Cramer: Viable Dot-com Models

ByABC News
December 26, 2000, 2:14 PM

N E W   Y O R K, Dec. 28 -- Reading an interview with Gabelli Growth funds Howard Ward, I came across a bit of prose that has become gospel: You had all of these dot-com stocks without any earnings, and in many cases, without any business model to get you to the earnings.

No one would question that judgment now. But it sticks at me and should stick at you because no matter how much of a mania it was, it is inconceivable that the market embraced companies with no business models.

In truth there were business models. In fact, there were honest, well-thought-out business models that were passed on by the brightest people in the nation and the world. They were vetted by smart venture capitalists, CEOs, board members, corporate finance chieftains and analysts. They made a world of sense at the time.

Mustve Been Something in the Water

Put simply, everyone agreed to the wrong thing at the wrong time.

And dont I know it. I was smack in the middle of the debate on the Net business model and lately I have been feeling mighty vindicated. When Marty Peretz and I started TheStreet.com Inc. in 1996 we agreed we had to charge for our services. We didnt believe the advertising market was going to be enough to sustain a business, given that there were no barriers to entry and sites proliferated like yeast infections. Plus, we are writing professionals, and we dont like to give away our services. Thats what amateurs do. Professionals get paid, no matter where their wares are plied.

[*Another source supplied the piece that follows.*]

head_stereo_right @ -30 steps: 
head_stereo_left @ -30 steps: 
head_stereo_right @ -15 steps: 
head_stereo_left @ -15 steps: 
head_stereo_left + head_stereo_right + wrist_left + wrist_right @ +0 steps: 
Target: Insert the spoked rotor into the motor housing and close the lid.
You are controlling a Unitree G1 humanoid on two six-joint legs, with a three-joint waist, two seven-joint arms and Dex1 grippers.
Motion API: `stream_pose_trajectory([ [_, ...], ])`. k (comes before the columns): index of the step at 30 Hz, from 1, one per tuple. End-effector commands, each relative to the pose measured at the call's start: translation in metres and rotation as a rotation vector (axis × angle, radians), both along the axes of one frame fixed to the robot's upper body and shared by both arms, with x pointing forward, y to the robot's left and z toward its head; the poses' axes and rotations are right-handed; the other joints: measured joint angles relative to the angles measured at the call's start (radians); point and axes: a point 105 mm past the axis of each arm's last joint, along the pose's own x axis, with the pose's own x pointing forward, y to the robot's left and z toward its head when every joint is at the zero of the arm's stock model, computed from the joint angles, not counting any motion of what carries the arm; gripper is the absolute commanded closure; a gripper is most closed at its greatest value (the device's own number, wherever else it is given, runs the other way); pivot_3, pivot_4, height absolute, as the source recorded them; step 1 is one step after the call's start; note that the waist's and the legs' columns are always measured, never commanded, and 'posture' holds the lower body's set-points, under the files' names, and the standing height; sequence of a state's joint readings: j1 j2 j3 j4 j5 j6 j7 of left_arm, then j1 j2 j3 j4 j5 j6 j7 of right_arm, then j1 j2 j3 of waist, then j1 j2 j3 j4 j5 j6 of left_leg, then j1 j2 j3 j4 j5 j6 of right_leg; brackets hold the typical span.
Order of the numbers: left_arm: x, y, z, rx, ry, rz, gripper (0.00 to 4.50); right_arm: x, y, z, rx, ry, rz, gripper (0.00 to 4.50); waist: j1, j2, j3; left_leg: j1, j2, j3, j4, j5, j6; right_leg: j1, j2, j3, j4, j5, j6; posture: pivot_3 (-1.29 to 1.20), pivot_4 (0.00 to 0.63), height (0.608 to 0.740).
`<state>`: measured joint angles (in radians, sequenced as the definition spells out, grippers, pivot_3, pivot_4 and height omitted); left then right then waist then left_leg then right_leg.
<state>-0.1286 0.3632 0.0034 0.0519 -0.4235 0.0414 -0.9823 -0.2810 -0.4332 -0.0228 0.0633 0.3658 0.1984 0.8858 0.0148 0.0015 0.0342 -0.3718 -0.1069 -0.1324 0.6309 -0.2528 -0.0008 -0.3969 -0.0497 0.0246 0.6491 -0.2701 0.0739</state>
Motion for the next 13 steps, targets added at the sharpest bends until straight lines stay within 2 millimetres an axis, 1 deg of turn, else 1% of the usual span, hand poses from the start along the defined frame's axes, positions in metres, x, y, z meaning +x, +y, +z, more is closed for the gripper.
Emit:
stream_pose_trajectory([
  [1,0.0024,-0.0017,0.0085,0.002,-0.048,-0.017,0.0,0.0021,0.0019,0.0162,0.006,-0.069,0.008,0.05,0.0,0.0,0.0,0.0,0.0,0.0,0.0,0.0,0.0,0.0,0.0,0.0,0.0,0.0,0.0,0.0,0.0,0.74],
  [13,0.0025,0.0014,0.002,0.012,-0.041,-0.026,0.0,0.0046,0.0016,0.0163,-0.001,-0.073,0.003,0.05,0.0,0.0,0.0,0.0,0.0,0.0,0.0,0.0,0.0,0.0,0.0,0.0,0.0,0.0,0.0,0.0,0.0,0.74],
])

Almost immediately we received tremendous resistance from everyone about our paid model. Venture capitalists, analysts, potential stockholders all said the same thing: You will kill the growth if you charge.

Whats Wrong With Wild, Viral, Organic Growth?

The Net was about wild, viral, organic growth and we were gating that growth. We were slowing it down with our fee structure. Remember, this was well before the Net stock boom. It was when Marty Peretz and I were footing the bill for the whole enterprise. Without a fee, we had no hope of ever breaking even, we reasoned. If we dont charge we would go out of business, because neither one of us was about losing money endlessly in order to grow. Grow for what? Grow so we could lose even more money? Grow so we could lose money hand over fist instead of with moderation, against a certain revenue stream?